● **PROBLEM TO WORK ON**
What you produce should be every line from the data that includes "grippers".

● **DATA SUPPLIED**
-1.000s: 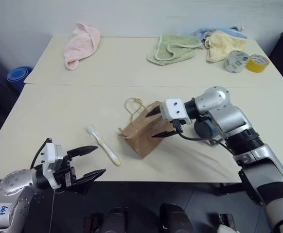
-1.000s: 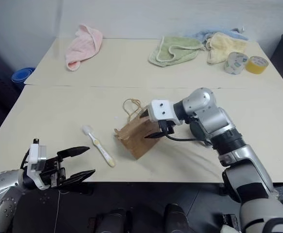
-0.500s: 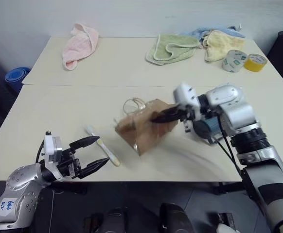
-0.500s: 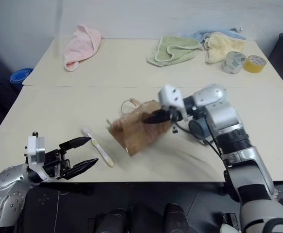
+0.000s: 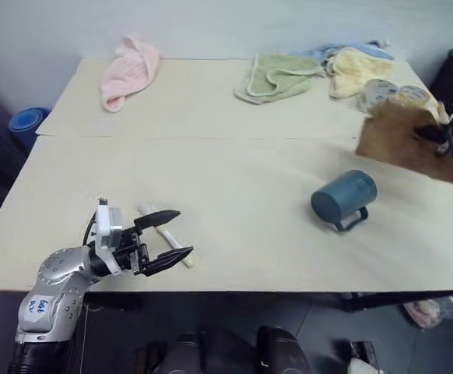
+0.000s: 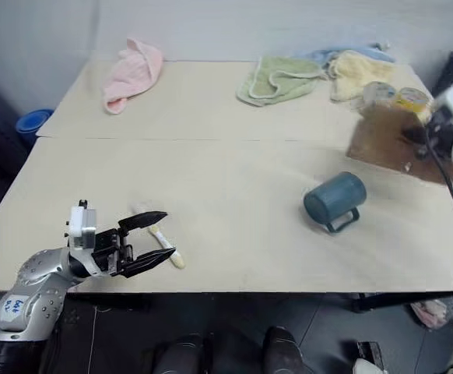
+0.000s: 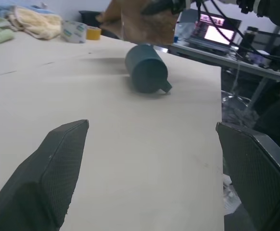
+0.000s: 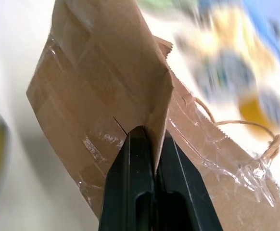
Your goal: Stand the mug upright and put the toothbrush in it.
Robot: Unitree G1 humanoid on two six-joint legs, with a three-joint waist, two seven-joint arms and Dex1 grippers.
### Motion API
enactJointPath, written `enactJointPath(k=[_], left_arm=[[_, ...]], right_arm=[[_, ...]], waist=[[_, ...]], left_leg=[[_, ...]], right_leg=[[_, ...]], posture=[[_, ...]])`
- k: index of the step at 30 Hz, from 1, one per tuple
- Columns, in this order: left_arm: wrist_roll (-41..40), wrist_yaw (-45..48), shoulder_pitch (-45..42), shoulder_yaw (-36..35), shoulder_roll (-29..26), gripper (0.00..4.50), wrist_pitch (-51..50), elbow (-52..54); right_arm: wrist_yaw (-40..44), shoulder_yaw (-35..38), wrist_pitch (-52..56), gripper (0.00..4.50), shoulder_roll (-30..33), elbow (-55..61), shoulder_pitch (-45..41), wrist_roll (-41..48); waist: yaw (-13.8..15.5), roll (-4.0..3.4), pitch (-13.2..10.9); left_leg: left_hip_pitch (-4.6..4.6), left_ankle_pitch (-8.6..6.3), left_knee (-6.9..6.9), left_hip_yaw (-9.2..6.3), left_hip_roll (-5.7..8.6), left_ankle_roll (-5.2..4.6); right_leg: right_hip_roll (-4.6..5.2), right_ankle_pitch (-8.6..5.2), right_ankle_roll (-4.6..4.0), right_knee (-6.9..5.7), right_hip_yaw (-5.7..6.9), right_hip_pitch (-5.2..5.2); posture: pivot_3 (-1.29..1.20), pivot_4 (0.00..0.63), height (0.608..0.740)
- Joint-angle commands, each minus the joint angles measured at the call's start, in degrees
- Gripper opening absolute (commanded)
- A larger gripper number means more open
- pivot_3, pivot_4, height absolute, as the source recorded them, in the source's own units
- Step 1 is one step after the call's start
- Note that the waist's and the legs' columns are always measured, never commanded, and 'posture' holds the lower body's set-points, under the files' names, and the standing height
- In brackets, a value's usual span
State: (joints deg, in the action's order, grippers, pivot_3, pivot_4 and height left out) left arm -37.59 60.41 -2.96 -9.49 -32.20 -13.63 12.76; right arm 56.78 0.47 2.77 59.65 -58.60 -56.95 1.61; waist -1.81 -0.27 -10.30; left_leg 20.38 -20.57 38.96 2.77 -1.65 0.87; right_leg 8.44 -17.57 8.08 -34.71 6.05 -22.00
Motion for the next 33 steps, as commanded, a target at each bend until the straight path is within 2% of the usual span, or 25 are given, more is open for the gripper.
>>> enactJointPath(k=[1,4,7,9,15,17,20,23,26,29,33], left_arm=[[1.0,1.1,-0.3,0.5,0.1,4.5,1.8,0.1],[1.2,0.7,-0.1,0.3,0.3,4.5,2.2,0.1],[1.1,0.4,0.3,0.4,0.3,4.5,2.0,0.3],[1.0,0.6,0.3,0.5,0.0,4.5,1.6,0.2],[0.6,1.4,-0.8,0.5,-1.3,4.5,-0.4,-0.9],[0.5,2.2,-1.1,0.6,-2.1,4.5,-1.2,-1.4],[0.8,4.2,-1.2,0.9,-3.5,4.5,-1.6,-2.3],[1.1,4.5,-1.9,1.1,-4.0,4.5,-1.7,-2.8],[1.2,4.2,-2.3,1.3,-3.7,4.5,-2.0,-2.8],[1.3,3.9,-2.3,1.9,-3.3,4.5,-2.1,-2.3],[1.4,3.0,-1.8,1.7,-2.9,4.5,-2.1,-1.2]], right_arm=[[-5.4,0.2,-5.7,0.04,-0.9,-5.7,-0.8,-2.8],[-6.8,0.1,-8.3,0.62,-0.6,-9.8,-0.2,-4.6],[-5.8,1.5,-10.0,1.65,1.8,-10.2,-0.3,-4.4],[-2.2,3.4,-10.5,2.31,4.2,-9.1,-0.3,-2.6],[10.1,9.9,-0.5,4.37,10.6,-1.1,1.2,4.9],[14.5,12.7,10.3,4.48,11.6,5.1,3.9,9.7],[16.5,14.9,36.0,4.48,14.6,25.3,15.6,16.3],[8.8,19.8,65.3,4.48,13.8,49.3,26.8,22.4],[1.7,22.3,85.9,4.48,8.1,64.5,29.7,25.9],[-6.2,17.7,89.7,4.48,4.8,70.9,33.4,28.3],[-17.4,18.4,89.7,4.48,-3.5,67.9,32.6,27.7]], waist=[[-0.7,-0.08,0.0],[-1.0,-0.22,-0.1],[-0.7,-0.27,-0.2],[-0.3,-0.4,-0.2],[0.9,-0.61,-0.4],[1.2,-0.61,-0.4],[1.7,-0.6,-0.4],[1.8,-0.64,-0.4],[1.8,-0.65,-0.4],[2.1,-0.58,-0.3],[2.8,-0.46,-0.3]], left_leg=[[-0.04,0.0,-0.02,0.12,-0.05,0.0],[0.04,0.0,-0.04,0.25,-0.06,0.0],[0.1,0.0,-0.06,0.26,-0.07,0.0],[0.14,0.0,-0.04,0.26,-0.06,0.0],[0.23,-0.02,0.14,0.25,-0.05,-0.03],[0.22,-0.02,0.15,0.25,-0.05,-0.03],[0.22,-0.03,0.16,0.25,-0.07,-0.04],[0.22,-0.03,0.16,0.21,-0.09,-0.04],[0.22,-0.03,0.21,0.19,-0.08,-0.03],[0.23,-0.03,0.22,0.15,-0.08,-0.01],[0.39,-0.05,0.23,0.19,0.0,-0.04]], right_leg=[[0.0,0.0,-0.01,-0.08,-0.01,-0.06],[0.06,0.01,-0.01,-0.4,-0.07,-0.39],[0.07,0.01,0.0,-0.42,-0.07,-0.47],[0.08,0.01,0.0,-0.36,-0.08,-0.47],[0.08,0.01,0.0,-0.32,-0.09,-0.45],[0.07,0.01,0.0,-0.32,-0.1,-0.44],[0.07,0.02,-0.02,-0.34,-0.09,-0.45],[0.07,0.03,-0.03,-0.42,-0.09,-0.48],[0.07,0.04,-0.06,-0.46,-0.11,-0.5],[0.06,0.07,-0.1,-0.4,-0.1,-0.47],[0.08,0.1,-0.05,-0.27,-0.12,-0.54]], posture=[[0.0,0.15,0.74],[0.0,0.15,0.74],[0.0,0.15,0.74],[0.0,0.15,0.74],[0.0,0.15,0.74],[0.0,0.15,0.74],[0.0,0.15,0.74],[0.0,0.15,0.74],[0.0,0.15,0.74],[0.0,0.15,0.74],[0.0,0.15,0.74]])
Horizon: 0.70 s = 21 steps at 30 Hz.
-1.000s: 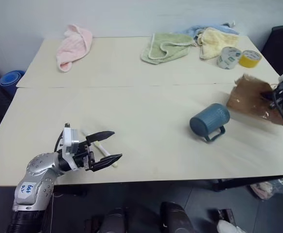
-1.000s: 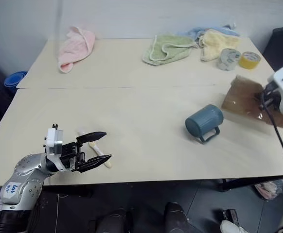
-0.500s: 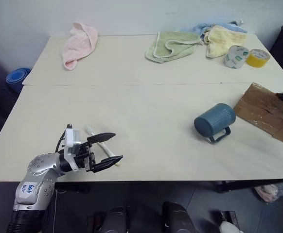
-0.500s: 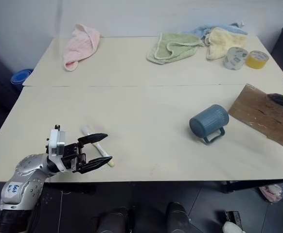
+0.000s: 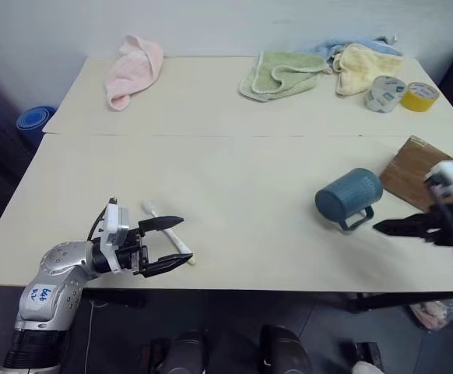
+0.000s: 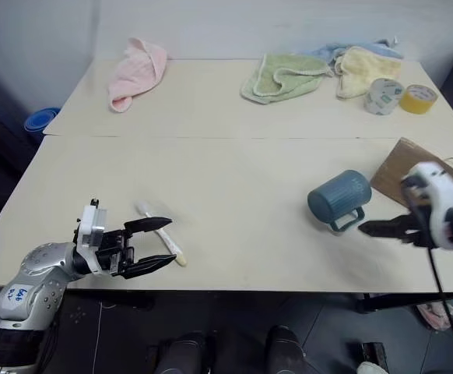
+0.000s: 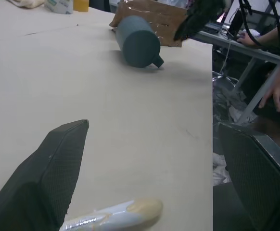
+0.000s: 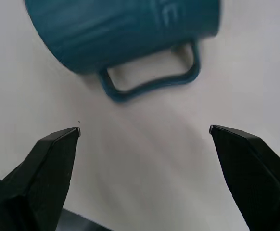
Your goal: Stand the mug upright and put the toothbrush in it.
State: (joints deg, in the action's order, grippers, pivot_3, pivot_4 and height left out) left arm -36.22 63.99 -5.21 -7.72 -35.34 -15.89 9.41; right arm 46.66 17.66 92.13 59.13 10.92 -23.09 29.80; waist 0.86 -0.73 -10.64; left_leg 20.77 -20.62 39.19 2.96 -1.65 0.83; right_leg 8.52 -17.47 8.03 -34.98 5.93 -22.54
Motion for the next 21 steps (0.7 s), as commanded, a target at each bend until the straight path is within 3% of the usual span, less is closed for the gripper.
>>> enactJointPath(k=[1,6,17,21], left_arm=[[-0.1,-0.9,0.7,-0.2,0.3,4.5,0.1,2.5],[-0.3,-2.5,3.1,-1.3,0.3,4.5,-0.3,5.2],[-0.7,-5.0,6.6,-2.4,0.1,4.5,-0.7,9.0],[-0.6,-5.3,5.7,-2.9,-0.1,4.5,-0.6,8.6]], right_arm=[[-10.1,1.8,0.4,4.48,-5.0,-3.3,-2.3,-1.0],[-19.0,3.0,0.4,4.48,-9.6,-8.0,-5.0,-1.2],[-30.1,5.8,0.4,4.48,-15.7,-14.4,-9.9,-1.0],[-30.9,2.2,0.4,3.6,-17.6,-14.7,-11.3,4.1]], waist=[[0.3,0.0,0.0],[0.3,0.08,0.1],[0.3,0.76,0.5],[0.2,0.93,0.6]], left_leg=[[0.03,0.0,0.01,0.0,0.0,0.0],[0.02,0.01,0.03,0.0,-0.02,0.0],[-0.02,0.02,0.04,0.02,-0.03,-0.02],[-0.02,0.02,0.04,0.02,-0.06,-0.02]], right_leg=[[0.0,0.01,0.01,0.0,0.0,-0.03],[-0.03,0.01,0.01,-0.06,0.02,-0.04],[-0.04,0.02,-0.01,-0.06,-0.01,0.0],[-0.06,0.02,-0.01,-0.05,-0.01,0.01]], posture=[[0.0,0.15,0.74],[0.0,0.15,0.74],[0.0,0.15,0.74],[0.0,0.15,0.74]])
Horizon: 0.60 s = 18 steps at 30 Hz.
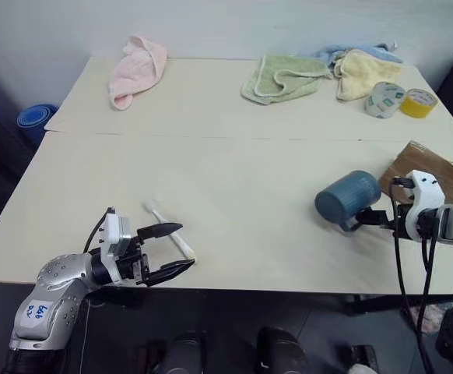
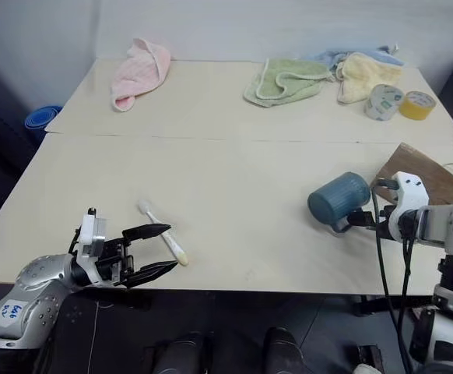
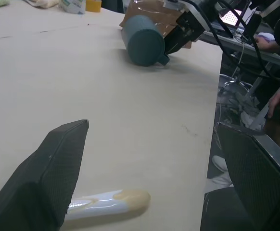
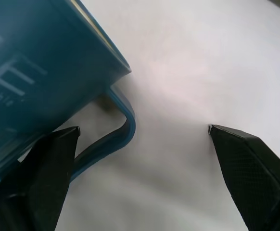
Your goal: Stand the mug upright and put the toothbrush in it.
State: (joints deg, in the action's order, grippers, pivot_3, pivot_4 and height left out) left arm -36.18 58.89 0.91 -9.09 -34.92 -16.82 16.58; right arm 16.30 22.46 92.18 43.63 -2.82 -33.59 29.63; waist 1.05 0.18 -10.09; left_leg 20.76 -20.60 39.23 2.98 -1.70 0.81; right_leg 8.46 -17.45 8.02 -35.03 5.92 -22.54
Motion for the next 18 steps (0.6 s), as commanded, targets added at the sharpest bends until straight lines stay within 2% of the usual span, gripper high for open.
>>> enactJointPath(k=[1,5,12,15,18], left_arm=[[-0.6,-0.3,-0.6,-1.6,-0.6,4.5,0.4,1.4],[-0.6,-0.6,-1.0,-2.1,-0.8,4.5,0.5,1.3],[-0.4,-1.0,0.3,-3.1,-0.8,4.5,0.6,2.1],[-0.5,-1.3,1.0,-3.6,-0.7,4.5,0.7,2.5],[-0.6,-1.7,1.5,-4.2,-0.7,4.5,0.9,2.5]], right_arm=[[-0.9,-2.9,0.3,3.33,-2.7,-1.5,-1.4,5.5],[-2.9,-4.2,0.3,2.14,-4.1,-3.6,-3.3,8.9],[-6.7,-5.0,0.3,0.02,-6.2,-6.4,-5.3,14.0],[-5.5,-3.9,0.0,0.02,-8.1,-5.0,-6.5,13.8],[1.5,-5.8,-7.5,0.02,-9.0,-0.2,-6.1,14.9]], waist=[[-0.1,0.02,0.0],[-1.5,0.04,0.0],[-1.9,0.05,0.0],[-1.9,0.05,0.0],[-2.2,-0.01,0.0]], left_leg=[[0.0,0.0,0.0,0.0,0.0,0.0],[-0.06,0.0,-0.05,-0.01,-0.07,0.0],[-0.12,0.0,-0.13,0.0,-0.09,0.01],[-0.12,0.0,-0.14,-0.02,-0.1,0.01],[-0.11,-0.01,-0.15,-0.01,-0.1,0.0]], right_leg=[[0.0,0.0,0.0,0.0,0.0,0.0],[-0.05,0.0,-0.02,-0.07,0.01,0.0],[-0.05,0.0,-0.02,-0.09,0.01,0.0],[-0.05,0.01,-0.02,-0.11,0.02,0.0],[-0.05,0.0,-0.02,-0.08,0.01,-0.01]], posture=[[0.0,0.15,0.74],[0.0,0.15,0.74],[0.0,0.15,0.74],[0.0,0.15,0.74],[0.0,0.15,0.74]])
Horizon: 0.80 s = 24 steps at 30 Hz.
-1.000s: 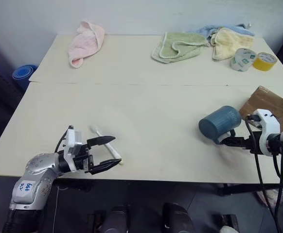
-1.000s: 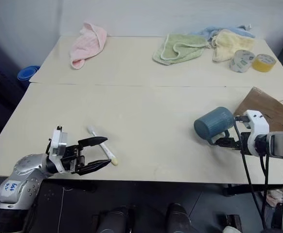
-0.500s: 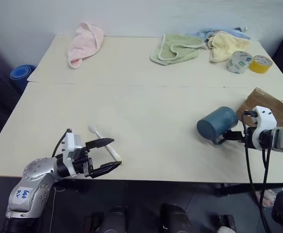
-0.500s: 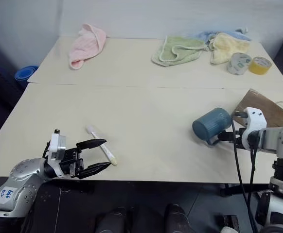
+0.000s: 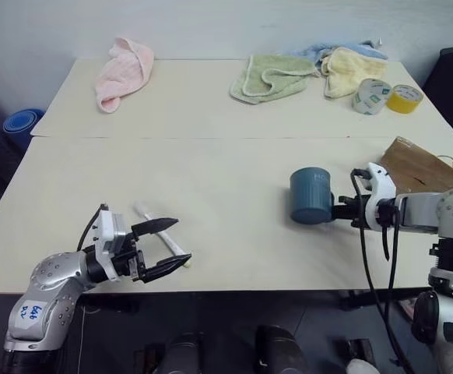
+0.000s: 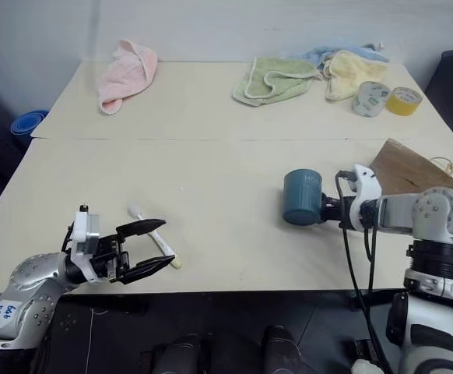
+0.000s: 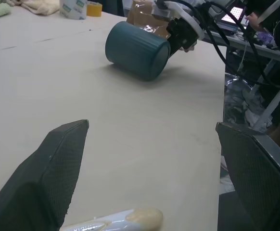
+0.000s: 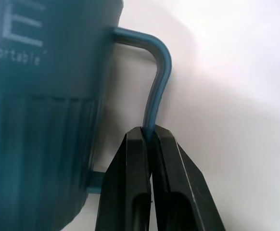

● **ANSWER SECTION**
Robot: Unitree G1 humanoid on two six-joint legs, with a three-joint waist, two seven-joint arms and Dex1 grippers.
State: (joints deg, in the action's order, grippers, pivot_3, pivot_4 and height left out) left arm -37.59 60.41 -2.96 -9.49 -32.20 -13.63 12.76; right arm 56.78 0.47 2.77 59.65 -58.60 -56.95 1.61; waist -1.81 -0.27 -10.30; left_leg 20.38 -20.57 38.96 2.77 -1.65 0.87; right_leg 8.44 -17.57 8.08 -34.71 6.05 -22.00
State: (joints deg, in the action's order, grippers, pivot_3, pivot_4 and height left out) left arm -36.22 63.99 -5.21 -7.72 -35.34 -15.89 9.41; right arm 46.66 17.66 92.13 59.13 10.92 -23.09 29.80; waist 0.86 -0.73 -10.64; left_leg 20.77 -20.62 39.19 2.96 -1.65 0.83; right_leg 8.52 -17.47 8.03 -34.98 5.93 -22.54
State: (joints deg, in the action's order, grippers, pivot_3, pivot_4 and height left out) left arm -36.18 58.89 0.91 -9.09 -34.92 -16.82 16.58; right arm 16.30 22.46 92.18 43.63 -2.82 -33.59 29.63; waist 1.05 0.18 -10.09; left_leg 20.76 -20.60 39.23 2.98 -1.70 0.81; right_leg 8.46 -17.45 8.02 -35.03 5.92 -22.54

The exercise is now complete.